──────── Recorded data

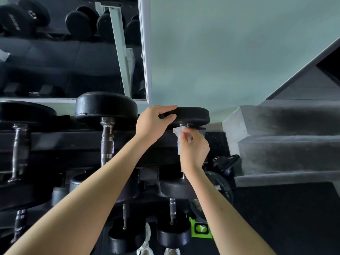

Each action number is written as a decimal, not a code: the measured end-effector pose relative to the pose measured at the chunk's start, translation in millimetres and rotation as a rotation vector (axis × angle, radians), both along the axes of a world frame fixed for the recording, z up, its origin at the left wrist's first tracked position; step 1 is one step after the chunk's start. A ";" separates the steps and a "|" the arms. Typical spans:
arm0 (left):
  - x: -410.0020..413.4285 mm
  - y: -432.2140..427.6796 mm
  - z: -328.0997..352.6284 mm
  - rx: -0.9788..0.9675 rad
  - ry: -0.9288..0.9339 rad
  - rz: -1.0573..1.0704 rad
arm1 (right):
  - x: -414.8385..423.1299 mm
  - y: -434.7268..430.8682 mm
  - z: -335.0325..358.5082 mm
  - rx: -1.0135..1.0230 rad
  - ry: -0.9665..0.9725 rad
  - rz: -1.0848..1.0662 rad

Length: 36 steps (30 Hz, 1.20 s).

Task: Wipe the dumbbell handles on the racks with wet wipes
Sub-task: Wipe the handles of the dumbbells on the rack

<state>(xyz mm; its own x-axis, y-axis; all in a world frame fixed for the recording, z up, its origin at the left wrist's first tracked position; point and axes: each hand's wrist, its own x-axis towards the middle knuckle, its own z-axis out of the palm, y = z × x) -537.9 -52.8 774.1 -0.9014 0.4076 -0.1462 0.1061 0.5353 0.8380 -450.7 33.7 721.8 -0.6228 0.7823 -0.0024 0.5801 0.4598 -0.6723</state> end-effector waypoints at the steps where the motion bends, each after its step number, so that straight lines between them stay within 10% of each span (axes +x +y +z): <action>1: -0.1 -0.2 -0.3 0.007 0.000 -0.003 | 5.2 2.8 2.8 0.031 -0.035 0.086; 9: 1.7 -3.4 -5.9 0.020 0.063 -0.041 | 45.6 43.5 2.2 0.131 -0.177 0.696; 26: 60.6 -19.0 -18.8 0.160 -0.077 0.360 | 28.2 69.5 -1.5 0.701 0.183 1.048; 36: 105.4 -40.7 -39.2 0.040 -0.336 0.253 | 19.4 76.4 -8.7 0.574 0.158 1.044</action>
<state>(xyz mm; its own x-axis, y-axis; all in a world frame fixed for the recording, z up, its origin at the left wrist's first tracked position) -432.5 -93.5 734.9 -0.8787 0.1906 -0.4376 -0.3074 0.4754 0.8243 -431.3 110.1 713.1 -0.9187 -0.2383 0.3150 -0.3215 0.9144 -0.2460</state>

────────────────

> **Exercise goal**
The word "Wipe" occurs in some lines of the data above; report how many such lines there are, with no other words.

> **Result for this task**
2